All human beings desire physical and mental well-being. However, traditional, empirically oriented approaches to achieving and maintaining personal health have reached their limits. Instead, an individualized, biophysics-based, Digital Human Model with predictive power could potentially revolutionize our thinking about personalized healthcare. This would especially affect the understanding, diagnosis, and treatment of diseases and injuries. It would also pave the way to identifying and curing diseases with a pervasive socioeconomic footprint – including cardiovascular diseases, disabilities caused by neuromusculoskeletal defects, cancer, or rare diseases affecting smaller populations.

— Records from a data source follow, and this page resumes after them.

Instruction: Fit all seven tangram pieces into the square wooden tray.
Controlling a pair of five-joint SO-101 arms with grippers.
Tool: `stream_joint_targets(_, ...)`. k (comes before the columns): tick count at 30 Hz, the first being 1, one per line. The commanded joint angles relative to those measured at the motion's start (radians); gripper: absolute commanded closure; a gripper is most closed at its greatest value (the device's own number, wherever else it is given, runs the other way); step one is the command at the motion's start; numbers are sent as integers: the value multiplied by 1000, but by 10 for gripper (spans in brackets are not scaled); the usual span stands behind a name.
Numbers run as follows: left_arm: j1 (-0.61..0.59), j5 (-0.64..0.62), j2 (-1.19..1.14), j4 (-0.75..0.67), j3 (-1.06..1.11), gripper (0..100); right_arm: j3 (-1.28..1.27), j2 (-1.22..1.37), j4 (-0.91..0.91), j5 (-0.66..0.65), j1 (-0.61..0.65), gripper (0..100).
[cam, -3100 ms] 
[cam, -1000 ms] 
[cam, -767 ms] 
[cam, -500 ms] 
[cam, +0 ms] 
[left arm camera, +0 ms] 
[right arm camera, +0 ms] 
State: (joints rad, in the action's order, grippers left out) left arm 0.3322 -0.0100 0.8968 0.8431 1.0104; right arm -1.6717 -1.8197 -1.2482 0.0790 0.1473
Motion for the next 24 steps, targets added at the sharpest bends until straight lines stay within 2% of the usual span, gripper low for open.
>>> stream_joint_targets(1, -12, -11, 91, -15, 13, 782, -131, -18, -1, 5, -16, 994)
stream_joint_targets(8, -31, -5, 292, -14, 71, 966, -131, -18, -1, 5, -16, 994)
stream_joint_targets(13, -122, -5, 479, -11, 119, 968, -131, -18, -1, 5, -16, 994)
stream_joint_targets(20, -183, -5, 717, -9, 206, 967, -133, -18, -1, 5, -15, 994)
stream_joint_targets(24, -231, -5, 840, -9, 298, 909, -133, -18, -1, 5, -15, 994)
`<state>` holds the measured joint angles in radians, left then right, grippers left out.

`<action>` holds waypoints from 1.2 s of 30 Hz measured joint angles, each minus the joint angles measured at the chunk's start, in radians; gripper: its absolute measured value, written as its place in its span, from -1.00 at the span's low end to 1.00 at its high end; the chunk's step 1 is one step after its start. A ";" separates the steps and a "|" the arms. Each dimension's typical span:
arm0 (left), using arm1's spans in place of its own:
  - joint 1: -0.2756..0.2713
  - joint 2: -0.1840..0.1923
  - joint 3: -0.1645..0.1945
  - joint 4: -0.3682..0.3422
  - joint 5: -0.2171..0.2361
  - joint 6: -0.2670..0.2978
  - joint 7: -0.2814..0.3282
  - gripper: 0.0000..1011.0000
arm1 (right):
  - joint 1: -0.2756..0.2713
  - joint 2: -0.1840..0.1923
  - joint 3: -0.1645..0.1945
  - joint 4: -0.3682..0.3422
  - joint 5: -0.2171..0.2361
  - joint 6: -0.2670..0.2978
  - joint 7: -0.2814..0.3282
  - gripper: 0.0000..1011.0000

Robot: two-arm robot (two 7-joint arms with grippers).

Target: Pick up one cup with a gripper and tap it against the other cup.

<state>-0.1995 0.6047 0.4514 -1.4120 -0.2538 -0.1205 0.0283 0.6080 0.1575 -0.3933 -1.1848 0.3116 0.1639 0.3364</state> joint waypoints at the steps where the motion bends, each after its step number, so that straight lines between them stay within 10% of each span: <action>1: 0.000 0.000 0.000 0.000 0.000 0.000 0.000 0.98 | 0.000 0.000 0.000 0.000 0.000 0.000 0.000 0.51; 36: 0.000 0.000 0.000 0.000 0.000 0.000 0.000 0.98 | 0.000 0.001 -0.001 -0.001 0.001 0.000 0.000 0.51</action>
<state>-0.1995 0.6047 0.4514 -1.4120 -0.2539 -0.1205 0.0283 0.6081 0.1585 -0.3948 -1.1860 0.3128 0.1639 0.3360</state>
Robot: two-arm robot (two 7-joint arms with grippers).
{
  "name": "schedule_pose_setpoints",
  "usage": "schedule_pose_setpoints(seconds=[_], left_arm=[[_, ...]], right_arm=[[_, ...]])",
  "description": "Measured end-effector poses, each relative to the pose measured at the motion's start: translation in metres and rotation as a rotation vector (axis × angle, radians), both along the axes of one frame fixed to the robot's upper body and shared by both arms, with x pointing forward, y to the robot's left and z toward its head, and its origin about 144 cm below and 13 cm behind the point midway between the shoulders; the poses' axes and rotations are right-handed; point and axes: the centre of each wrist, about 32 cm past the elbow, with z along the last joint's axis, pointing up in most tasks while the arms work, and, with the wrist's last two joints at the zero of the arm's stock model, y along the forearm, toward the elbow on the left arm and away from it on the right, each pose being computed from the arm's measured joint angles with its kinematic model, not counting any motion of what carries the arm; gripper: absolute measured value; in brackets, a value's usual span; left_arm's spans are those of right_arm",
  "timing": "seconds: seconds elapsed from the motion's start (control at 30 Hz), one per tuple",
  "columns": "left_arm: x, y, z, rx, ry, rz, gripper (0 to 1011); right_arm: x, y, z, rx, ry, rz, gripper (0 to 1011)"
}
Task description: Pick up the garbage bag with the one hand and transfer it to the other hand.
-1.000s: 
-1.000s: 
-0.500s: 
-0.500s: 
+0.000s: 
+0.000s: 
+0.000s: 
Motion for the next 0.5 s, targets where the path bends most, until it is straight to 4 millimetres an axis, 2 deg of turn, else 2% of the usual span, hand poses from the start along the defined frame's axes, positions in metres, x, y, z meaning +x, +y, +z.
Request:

Furthermore, a Digital Human Model could be a key to developing individually tailored technologies that support an aging population, creating ergonomically optimized work and life spaces, and inaugurating a new generation of safety concepts
Achieving in silico predictions for complex multiscale organs by shifting simulation technology toward an integrative systems science has been a driving force for EXC 310. It produced a broad range of different simulation methods that make integrating physiological and structural properties, from cellular levels to multibody biomechanical systems, feasible. However, for a Digital Human Model we need highly complex data-integrated models covering length scales ranging from nanometers to meters and time scales spanning picoseconds to years.
To create a holistic understanding, for example, of a neuromuscular disease and how it affects movement, observed motion data alone does not suffice. The entire sensory feedback system controlling the interaction of molecular, cellular, and organ system processes must also be identified. This calls for new techniques capable of integrating multiscale models with data-rich (e.g., omics data, motion tracks, electrical activity) and data-poor (e.g., in vivo muscle fiber type distributions) phenomena. Simulations will significantly enrich data-poor scales and domains as a prerequisite for utilizing advanced machine learning techniques on complex data sets in HPC environments. In addition, there is a strong need to incorporate patient-specific data into simulation processes through novel homogenization techniques to clear the way for computer-assisted diagnosis and clinical decision making. The quality of simulations in a real-time (that is, clinical) environment is limited by time restrictions, low computational resources, and even missing data access due to data protection laws. Therefore, it is imperative to innovate model reduction techniques and self-adaptive numerical schemes suited for optimally exploiting the available hardware resources. By keeping the human in the loop through integrating cognitive models, utilizing mobile devices, and running simulations in real-time, pervasive simulation will allow us to reach for new horizons. These could include training on how to actively control and naturally operate (neuro-)prostheses or prevent lower back pain by subtly influencing the person’s environment. Moreover, this technology allows the interaction with bio-inspired robotics such as humanoid robots, personalized exoskeletons in the workplace, or biorobotic devices for guiding natural movements in rehabilitation settings. Research in the Cluster is aiming to provide the methodological basics for a Digital Human Model that enables delivery of the personalized healthcare of the future as contemplated here.